Refreshing Lemon Basil Fruit Salad
I created this lemon basil fruit salad yesterday, using fruit I already had in my refrigerator. Inspired by last week’s Brain Food post, I concocted an easy maple syrup glaze full of herbal, lemon flavor. This fruit salad is a light, refreshing treat, perfect for Easter brunch or a summer picnic.
I’ve listed the fruit I used but feel free to adapt this recipe to whatever fruit you have on hand (I’ve made suggestions below). This is a great recipe to try your hand at substituting therapeutic grade essential oils for citrus juice and zest or for dried or fresh herbs since it doesn’t require heat.
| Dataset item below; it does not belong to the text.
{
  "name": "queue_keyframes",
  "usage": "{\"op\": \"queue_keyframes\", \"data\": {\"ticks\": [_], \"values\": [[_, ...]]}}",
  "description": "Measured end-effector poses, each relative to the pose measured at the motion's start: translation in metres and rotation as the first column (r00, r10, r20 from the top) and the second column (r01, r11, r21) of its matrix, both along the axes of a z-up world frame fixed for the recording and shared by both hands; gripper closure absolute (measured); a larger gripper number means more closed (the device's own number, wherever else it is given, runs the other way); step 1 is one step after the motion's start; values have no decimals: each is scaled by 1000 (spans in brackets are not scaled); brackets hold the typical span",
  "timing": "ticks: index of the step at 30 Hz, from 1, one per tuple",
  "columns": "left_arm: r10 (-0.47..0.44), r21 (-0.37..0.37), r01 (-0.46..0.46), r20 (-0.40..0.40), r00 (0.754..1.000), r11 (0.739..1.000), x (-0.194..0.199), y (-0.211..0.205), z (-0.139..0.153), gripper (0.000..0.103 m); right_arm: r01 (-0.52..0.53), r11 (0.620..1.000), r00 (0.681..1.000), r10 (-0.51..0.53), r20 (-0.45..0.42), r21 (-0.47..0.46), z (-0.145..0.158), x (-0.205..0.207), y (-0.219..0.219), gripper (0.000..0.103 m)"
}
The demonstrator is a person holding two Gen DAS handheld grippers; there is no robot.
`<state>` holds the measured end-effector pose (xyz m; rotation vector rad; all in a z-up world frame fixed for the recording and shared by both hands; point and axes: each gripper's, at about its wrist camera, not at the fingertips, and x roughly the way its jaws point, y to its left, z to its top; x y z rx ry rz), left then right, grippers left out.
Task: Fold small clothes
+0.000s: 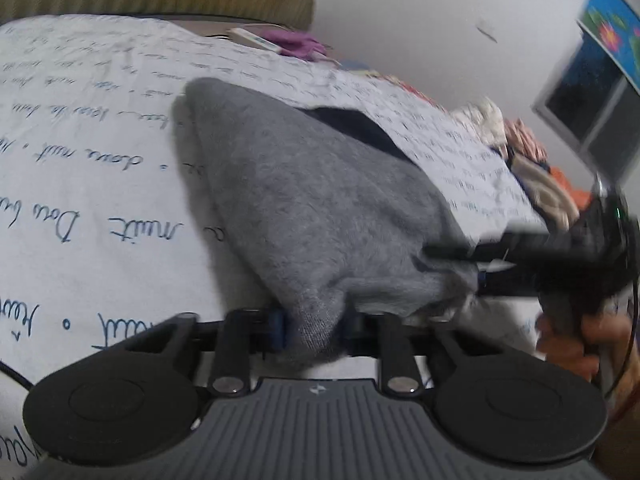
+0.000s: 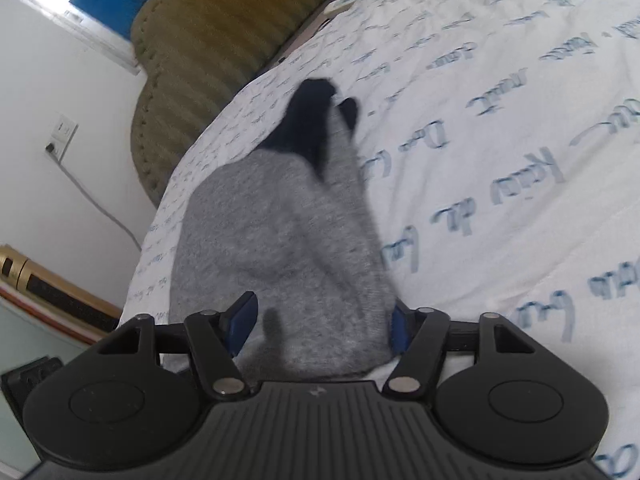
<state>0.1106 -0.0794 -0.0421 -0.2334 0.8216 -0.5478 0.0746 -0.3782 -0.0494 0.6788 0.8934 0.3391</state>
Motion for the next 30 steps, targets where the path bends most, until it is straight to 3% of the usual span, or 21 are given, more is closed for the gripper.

You could even substitute thyme or rosemary for basil in the glaze, if you’re feeling adventurous.
Lemon Basil Fruit Salad Recipe
Serves 6-8
5 strawberries, hulled and sliced (or handful of grapes, blueberries, blackberries or raspberries)
4 clementines, peeled and sectioned (or 1 grapefruit)
3 nectarines, sliced and then halved (or mangos or peaches)
2 bananas, peeled and sliced
Lemon Basil Glaze
1/4 cup pure maple syrup
Zest and juice of 1 lemon (or 12 drops lemon essential oil)
1 T dried basil (or 3 T fresh basil, chopped, or 1 drop basil essential oil)
1 tsp. dried peppermint (or 1 T fresh peppermint, chopped, or 1 drop peppermint essential oil)
Combine fruit in a large bowl. Whisk together glaze ingredients in a small bowl. Pour glaze over fruit and toss to coat.
Voila! Serve chilled for best refreshing taste.